● **Work request**: For the entries that follow, restate word for word the line containing "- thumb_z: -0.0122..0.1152", the line containing "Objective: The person", and every line that lies between them.

Start of Data extracts

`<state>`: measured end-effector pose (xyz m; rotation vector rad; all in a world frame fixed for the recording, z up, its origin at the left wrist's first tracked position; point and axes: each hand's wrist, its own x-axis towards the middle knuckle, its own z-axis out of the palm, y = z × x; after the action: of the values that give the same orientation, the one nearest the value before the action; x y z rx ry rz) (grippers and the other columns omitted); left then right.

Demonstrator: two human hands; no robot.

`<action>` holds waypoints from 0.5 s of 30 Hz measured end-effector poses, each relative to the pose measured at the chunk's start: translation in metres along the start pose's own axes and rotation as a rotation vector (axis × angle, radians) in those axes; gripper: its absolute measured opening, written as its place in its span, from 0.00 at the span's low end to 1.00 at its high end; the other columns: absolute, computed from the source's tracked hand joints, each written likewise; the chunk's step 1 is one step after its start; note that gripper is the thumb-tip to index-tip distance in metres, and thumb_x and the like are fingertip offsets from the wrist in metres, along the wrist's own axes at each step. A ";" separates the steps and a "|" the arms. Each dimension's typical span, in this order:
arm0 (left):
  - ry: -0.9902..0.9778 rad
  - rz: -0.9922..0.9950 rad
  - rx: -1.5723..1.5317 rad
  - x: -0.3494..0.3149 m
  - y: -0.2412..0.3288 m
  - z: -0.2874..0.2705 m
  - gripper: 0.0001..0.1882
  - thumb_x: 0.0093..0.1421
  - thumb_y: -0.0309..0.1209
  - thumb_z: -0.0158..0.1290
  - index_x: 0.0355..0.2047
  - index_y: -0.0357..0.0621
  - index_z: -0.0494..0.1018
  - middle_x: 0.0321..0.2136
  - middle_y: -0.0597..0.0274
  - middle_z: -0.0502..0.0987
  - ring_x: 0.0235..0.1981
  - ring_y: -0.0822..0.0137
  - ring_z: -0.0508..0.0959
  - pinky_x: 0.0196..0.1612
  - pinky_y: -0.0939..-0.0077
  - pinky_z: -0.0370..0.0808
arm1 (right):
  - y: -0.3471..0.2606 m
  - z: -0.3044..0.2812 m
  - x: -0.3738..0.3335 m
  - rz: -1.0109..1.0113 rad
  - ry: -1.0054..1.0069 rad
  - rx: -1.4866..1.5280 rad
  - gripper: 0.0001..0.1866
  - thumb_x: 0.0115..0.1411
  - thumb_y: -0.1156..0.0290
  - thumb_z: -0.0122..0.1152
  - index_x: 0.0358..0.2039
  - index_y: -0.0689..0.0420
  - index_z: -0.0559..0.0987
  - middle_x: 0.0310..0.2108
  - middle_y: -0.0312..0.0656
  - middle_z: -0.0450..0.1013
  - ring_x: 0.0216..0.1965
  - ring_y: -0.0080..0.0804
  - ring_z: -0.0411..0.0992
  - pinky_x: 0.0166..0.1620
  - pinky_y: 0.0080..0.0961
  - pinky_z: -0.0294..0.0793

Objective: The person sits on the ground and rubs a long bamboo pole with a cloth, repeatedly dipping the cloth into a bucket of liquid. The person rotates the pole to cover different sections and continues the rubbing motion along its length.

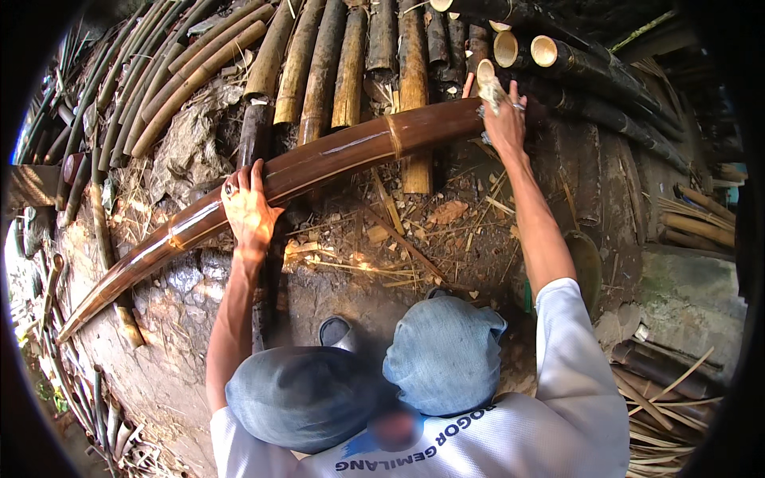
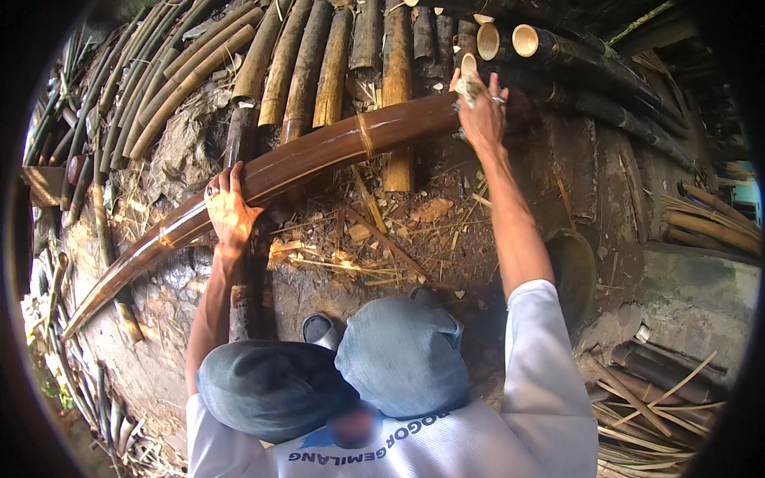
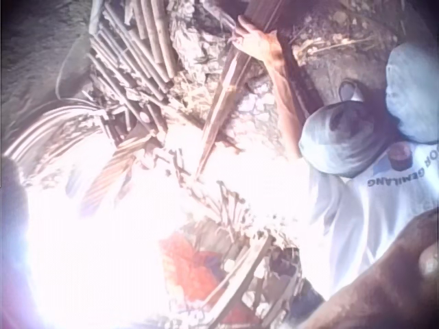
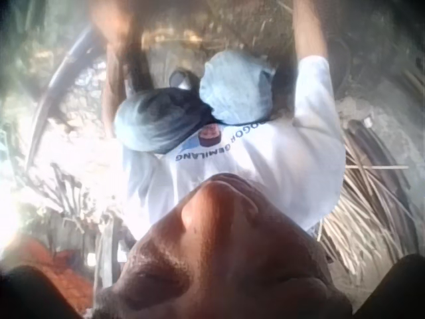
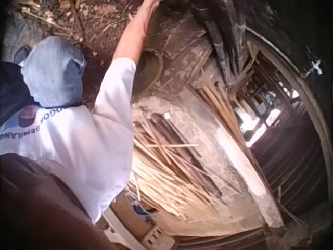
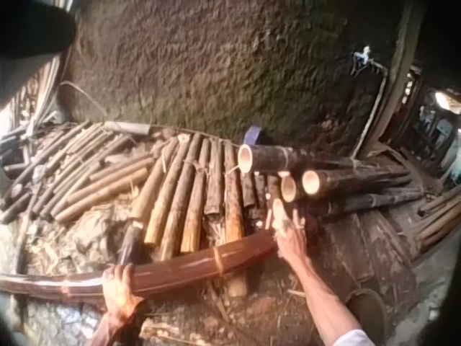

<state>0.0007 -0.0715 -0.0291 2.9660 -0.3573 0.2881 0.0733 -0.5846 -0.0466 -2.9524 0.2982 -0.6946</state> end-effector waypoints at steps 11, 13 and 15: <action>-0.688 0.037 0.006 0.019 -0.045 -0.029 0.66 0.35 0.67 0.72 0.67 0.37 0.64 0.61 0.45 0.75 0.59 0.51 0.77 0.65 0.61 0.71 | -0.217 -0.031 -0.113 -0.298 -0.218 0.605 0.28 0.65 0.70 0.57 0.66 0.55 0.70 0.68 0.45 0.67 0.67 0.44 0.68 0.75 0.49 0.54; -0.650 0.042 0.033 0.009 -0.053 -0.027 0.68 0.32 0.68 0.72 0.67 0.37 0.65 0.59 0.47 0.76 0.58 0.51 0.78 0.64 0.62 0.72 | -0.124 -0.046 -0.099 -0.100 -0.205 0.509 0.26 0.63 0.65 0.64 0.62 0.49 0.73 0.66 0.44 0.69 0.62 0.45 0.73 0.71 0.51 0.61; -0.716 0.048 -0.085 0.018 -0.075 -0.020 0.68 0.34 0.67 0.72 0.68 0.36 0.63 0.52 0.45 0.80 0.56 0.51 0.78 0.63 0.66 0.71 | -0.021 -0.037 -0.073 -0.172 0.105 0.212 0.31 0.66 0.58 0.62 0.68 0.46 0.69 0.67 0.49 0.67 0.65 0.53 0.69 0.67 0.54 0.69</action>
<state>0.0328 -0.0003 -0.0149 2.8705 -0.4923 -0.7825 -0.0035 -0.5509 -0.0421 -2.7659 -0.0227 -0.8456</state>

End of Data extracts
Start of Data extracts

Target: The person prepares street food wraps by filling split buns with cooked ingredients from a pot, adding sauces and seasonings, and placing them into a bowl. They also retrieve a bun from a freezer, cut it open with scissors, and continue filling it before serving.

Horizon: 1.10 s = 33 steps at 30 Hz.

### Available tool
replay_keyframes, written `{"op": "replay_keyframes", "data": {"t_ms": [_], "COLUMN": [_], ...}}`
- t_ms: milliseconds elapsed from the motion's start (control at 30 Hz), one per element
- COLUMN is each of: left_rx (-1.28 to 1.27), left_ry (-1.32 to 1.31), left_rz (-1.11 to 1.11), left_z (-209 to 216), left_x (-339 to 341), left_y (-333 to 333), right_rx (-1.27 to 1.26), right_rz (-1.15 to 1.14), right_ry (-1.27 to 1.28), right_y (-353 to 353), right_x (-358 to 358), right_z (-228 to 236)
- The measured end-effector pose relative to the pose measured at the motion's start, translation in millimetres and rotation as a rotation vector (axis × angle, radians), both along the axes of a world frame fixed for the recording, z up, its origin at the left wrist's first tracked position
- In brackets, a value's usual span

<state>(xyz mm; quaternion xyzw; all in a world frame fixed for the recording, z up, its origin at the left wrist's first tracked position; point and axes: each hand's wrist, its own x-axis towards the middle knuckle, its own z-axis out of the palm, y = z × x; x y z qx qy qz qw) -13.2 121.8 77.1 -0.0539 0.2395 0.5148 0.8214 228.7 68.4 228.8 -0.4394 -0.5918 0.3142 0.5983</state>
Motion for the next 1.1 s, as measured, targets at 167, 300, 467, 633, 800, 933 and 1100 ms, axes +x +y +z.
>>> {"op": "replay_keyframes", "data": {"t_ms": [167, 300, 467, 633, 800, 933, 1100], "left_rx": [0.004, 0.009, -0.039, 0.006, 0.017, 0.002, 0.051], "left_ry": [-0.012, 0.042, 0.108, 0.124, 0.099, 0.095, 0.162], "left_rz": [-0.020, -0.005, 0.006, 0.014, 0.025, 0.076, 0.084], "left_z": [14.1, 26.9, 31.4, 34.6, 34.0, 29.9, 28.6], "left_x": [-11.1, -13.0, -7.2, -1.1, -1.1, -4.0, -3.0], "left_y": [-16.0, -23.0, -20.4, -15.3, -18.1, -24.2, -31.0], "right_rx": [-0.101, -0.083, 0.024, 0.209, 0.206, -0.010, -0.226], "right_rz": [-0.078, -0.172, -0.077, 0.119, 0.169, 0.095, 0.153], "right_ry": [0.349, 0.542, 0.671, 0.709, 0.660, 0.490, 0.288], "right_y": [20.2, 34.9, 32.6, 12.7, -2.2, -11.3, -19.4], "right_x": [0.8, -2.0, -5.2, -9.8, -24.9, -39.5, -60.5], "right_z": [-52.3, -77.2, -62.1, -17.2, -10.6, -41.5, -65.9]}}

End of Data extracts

● **The answer**:
  - thumb_z: -0.0122..0.1152
  - index_x: 0.0358..0.2039
  - index_y: -0.0689..0.0420
  - index_z: -0.0559..0.0987
  - middle_x: 0.0310..0.2108
  - middle_y: -0.0312..0.0656
  - middle_z: -0.0450..0.1013
  - ring_x: 0.0216..0.1965
  - ring_y: -0.0080..0.0804
  - ring_z: -0.0411..0.0992
  - pinky_x: 0.0166..0.1620
  - pinky_y: 0.0080..0.0961
  - pinky_z: -0.0294..0.0793

Objective: The person sits on the ground and rubs a long bamboo pole with a cloth, repeatedly dipping the cloth into a bucket of liquid. The person rotates the pole to cover different sections and continues the rubbing motion along its length.

What the exercise required is now complete.